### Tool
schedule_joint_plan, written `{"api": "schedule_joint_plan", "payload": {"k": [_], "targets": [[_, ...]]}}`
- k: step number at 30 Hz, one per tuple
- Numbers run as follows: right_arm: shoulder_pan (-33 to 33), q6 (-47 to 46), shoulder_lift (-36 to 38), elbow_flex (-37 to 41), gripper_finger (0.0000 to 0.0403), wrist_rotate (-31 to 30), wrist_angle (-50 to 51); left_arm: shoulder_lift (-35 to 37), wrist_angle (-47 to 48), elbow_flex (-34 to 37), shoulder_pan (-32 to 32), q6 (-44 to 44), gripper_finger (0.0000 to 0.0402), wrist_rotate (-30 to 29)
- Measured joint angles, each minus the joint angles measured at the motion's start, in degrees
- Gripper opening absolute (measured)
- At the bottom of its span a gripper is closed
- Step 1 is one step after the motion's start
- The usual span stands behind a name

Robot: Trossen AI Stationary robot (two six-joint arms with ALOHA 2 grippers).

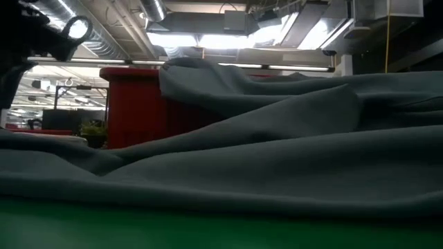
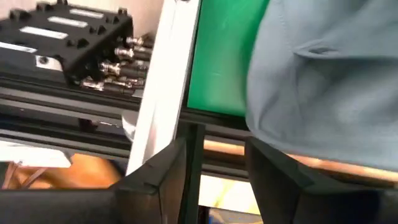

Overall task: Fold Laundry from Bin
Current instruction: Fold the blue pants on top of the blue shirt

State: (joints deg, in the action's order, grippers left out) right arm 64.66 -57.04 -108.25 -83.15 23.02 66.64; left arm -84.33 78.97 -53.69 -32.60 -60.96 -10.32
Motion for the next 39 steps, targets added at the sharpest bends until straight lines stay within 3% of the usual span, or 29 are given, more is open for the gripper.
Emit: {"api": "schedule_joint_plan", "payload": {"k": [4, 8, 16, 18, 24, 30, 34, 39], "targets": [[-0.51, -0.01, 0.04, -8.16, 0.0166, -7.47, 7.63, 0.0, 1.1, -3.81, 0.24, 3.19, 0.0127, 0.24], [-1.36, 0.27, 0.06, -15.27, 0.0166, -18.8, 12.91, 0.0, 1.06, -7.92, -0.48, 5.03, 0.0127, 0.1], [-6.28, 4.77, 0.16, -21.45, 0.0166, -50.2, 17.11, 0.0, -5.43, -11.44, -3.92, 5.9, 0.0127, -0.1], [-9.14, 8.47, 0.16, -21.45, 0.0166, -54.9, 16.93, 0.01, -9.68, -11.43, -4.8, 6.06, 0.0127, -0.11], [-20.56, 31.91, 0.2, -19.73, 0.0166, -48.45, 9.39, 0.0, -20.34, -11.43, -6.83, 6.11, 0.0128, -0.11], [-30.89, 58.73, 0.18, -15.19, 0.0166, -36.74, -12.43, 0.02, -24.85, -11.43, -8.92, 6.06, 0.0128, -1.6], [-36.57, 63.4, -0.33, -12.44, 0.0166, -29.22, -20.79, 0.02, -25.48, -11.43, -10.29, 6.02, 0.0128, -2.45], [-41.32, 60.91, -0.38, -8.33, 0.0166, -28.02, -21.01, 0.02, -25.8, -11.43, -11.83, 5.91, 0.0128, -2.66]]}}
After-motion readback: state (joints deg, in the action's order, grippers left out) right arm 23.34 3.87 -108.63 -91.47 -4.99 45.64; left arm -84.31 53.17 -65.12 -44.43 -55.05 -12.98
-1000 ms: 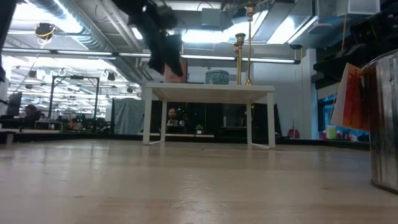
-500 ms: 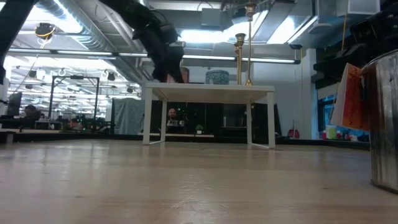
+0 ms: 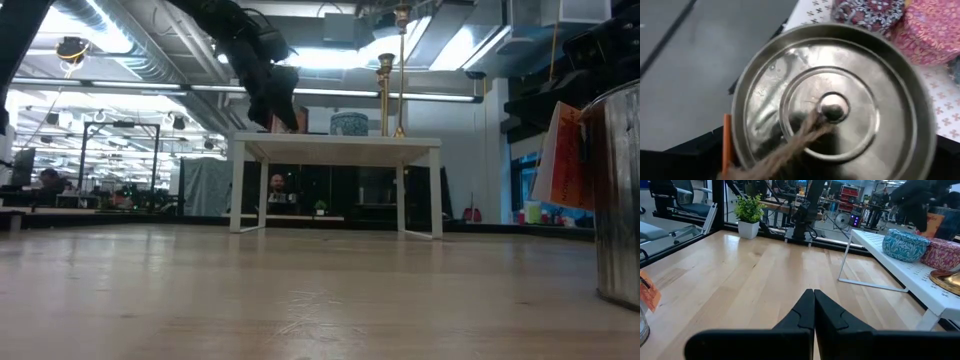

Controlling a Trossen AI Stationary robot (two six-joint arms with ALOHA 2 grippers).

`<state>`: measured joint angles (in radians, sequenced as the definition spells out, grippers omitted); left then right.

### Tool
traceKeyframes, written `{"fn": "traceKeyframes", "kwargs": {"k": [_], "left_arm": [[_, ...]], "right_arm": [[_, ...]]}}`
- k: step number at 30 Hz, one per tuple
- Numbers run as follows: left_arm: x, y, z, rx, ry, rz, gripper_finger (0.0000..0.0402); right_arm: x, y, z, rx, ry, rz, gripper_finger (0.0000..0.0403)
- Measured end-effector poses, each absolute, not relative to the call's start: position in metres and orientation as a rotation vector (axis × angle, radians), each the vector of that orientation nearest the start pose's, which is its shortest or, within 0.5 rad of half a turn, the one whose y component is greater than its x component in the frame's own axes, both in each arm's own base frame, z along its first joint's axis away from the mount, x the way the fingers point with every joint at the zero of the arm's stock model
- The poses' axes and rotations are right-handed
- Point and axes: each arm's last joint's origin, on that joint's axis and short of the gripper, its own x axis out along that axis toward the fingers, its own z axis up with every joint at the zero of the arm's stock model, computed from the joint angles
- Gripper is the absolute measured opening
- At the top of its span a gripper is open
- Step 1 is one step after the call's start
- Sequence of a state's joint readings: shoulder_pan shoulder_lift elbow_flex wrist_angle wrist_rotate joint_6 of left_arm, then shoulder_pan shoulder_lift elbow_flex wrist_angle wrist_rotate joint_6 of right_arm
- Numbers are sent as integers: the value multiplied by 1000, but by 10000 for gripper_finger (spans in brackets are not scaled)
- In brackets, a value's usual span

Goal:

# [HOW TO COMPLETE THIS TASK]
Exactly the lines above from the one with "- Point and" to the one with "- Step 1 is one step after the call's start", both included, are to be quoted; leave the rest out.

# [YOUR SOLUTION]
- Point and axes: each arm's last joint's origin, on that joint's axis and short of the gripper, its own x axis out along that axis toward the fingers, its own z axis up with every joint at the zero of the arm's stock model, computed from the joint angles
- Gripper is the absolute measured opening
- At the top of its span a gripper is open
- Step 1 is one step after the call's start

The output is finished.